Department of Biotechnology, University of Rijeka, Rijeka, Croatia

Join us in person at the PGI Lecture Hall (Building 04.8, Room 365)

Background: Genetic analysis of schizophrenia has made great progress in the last 15 years, identifying many loci that may influence its pathology. However, the existence of many risk variants of small individual effect, combined with rare variants, makes it difficult to identify individual protein targets for downstream study of this devastating psychiatric condition. To complement the genetic approach, we and others have been investigating potential disturbances of proteostasis in schizophrenia. Specifically, we hypothesize that there exist specific proteins that form insoluble protein aggregates in the brains of patients. These would be partially analogous to similar protein accumulations in the neurodegenerative disorders.
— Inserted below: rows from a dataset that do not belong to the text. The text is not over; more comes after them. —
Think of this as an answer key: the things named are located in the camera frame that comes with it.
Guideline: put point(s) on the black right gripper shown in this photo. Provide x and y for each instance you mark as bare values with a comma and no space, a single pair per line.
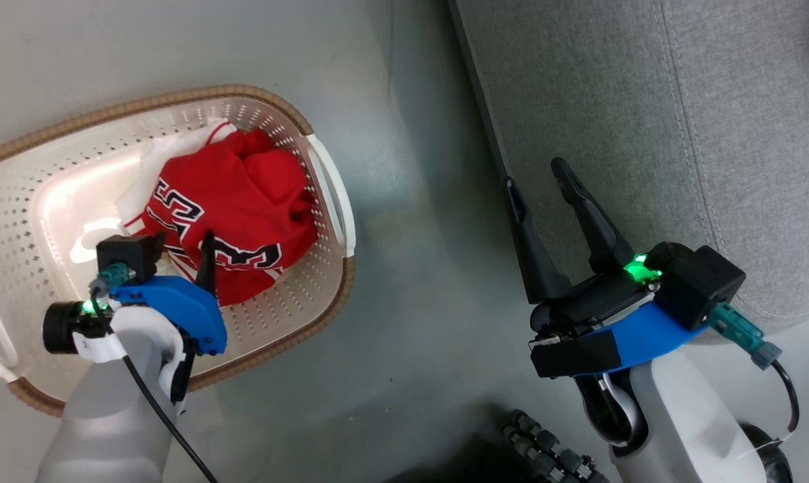
599,298

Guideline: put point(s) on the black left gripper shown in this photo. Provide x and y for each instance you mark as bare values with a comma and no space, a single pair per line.
62,327

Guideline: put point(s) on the red number 23 jersey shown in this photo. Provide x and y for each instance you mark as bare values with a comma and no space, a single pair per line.
243,201

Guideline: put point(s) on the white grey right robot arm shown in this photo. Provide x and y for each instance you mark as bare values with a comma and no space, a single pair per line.
686,422

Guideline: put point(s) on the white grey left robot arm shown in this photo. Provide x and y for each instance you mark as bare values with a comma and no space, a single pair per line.
109,416

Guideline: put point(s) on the grey fabric sofa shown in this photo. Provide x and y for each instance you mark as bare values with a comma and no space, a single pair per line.
646,100

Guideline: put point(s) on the cream perforated laundry basket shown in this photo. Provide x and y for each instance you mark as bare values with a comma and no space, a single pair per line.
56,201

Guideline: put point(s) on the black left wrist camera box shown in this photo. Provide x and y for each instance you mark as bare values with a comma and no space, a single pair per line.
126,255

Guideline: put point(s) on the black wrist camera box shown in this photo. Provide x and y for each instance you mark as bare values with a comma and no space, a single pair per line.
699,285
126,255

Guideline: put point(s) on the teal left camera connector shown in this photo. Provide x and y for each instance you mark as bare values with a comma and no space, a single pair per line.
115,275

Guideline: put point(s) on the teal camera connector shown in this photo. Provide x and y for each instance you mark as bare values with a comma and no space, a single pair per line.
740,330
115,275

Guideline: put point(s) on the blue right camera mount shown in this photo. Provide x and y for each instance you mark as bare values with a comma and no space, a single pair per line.
646,335

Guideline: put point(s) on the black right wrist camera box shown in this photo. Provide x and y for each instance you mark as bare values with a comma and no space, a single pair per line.
699,285

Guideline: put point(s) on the teal right camera connector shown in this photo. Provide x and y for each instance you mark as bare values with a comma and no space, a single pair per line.
740,330
This symposium will therefore open with a review and update of progress made to date in identifying proteins that aggregate in mental illness.
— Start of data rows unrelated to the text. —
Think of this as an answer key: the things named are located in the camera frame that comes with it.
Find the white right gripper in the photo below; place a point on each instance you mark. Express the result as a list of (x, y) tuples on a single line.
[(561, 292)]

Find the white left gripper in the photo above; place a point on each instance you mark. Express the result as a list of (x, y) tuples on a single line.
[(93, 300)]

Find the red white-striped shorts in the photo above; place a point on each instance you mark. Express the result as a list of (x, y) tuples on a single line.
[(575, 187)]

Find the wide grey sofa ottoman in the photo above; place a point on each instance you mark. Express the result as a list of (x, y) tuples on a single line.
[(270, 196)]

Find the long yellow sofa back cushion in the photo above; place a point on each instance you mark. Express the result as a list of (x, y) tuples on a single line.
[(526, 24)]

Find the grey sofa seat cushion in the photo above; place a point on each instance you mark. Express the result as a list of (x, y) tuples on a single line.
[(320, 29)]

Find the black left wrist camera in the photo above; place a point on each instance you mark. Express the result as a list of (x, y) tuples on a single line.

Methods: To date, most candidate aggregating proteins have been determined through the purification of the insoluble protein fraction of postmortem brain tissue (from patients with schizophrenia, bipolar disorder or major depressive disorder, plus controls). These have either been probed for the protein products of classic schizophrenia risk genes, or else subjected to proteomic analysis. Follow up work has largely consisted of expression of these proteins, in wild type, truncated or mutant forms, and examining their expression and effect in cultured cells or primary neurons, through a combination of immunofluorescent microscopy and biochemical techniques.
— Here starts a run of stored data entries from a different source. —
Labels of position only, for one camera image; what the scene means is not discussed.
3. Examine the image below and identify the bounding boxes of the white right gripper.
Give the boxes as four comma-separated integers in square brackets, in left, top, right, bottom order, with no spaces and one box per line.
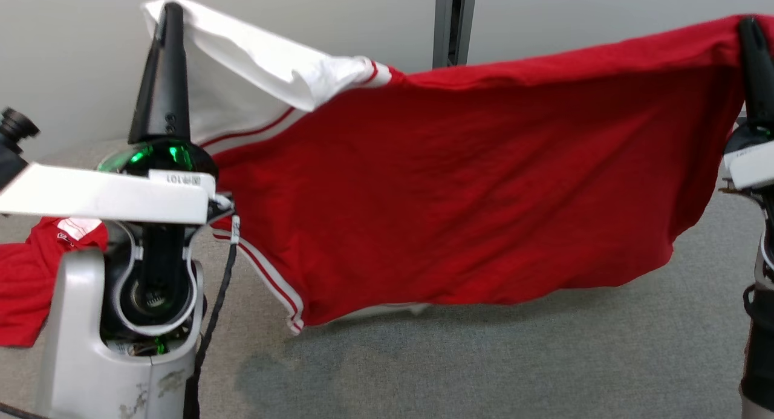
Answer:
[723,17,774,193]

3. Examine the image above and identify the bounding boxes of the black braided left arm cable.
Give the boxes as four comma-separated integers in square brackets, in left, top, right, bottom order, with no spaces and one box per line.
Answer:
[181,195,239,419]

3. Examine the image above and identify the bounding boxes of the red shorts with black lettering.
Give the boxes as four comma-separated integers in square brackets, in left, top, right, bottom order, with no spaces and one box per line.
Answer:
[0,216,111,348]

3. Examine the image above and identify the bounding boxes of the grey partition post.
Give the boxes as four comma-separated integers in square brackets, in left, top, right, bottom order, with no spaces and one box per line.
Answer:
[432,0,478,69]

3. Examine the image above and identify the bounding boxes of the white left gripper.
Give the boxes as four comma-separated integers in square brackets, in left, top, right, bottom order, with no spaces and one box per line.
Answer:
[0,2,220,226]

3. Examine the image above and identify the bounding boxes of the red and white shirt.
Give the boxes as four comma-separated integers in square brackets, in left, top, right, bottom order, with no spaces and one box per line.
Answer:
[142,0,774,336]
Results: To date, five proteins have been identified that may form insoluble aggregates in the brains of patients with schizophrenia, and in some instances also in the affective disorders. Of these, DISC1, dysbindin-1 and NPAS3 represent the protein products of classical, pre-GWAS, candidate genes, while CRMP1 and TRIOBP-1 were identified by proteomic approaches, and had not previously been associated with schizophrenia. All are expressed in the brain, and are variously implicated in neurodevelopment and/or synaptic function. Each protein has also been confirmed to be capable of forming aggregates in various experimental systems. We are studying the aggregation of these proteins. Notably, in the case of at least DISC1, TRIOBP-1 and NPAS3, their aggregation propensity is seen to be dependent on specific structural regions of the proteins. Such data allows further analysis of the mechanisms underlying their aggregation, and suggests routes ahead for their study. It is also notable that most of the proteins aggregate independently of each other, with only DISC1 showing a clear propensity to “co-aggregate” with other mental illness proteins in vivo and in vitro.

Conclusions: While still in its infancy as a field, the existence of several insoluble or aggregated proteins in the brains of schizophrenia patients has now been confirmed. Further replication in a wider number of patients is now needed to determine whether this indeed represents a general biological feature of the condition. In parallel, cell and animal studies will help us to understand the pathophysiological consequences of such protein aggregates.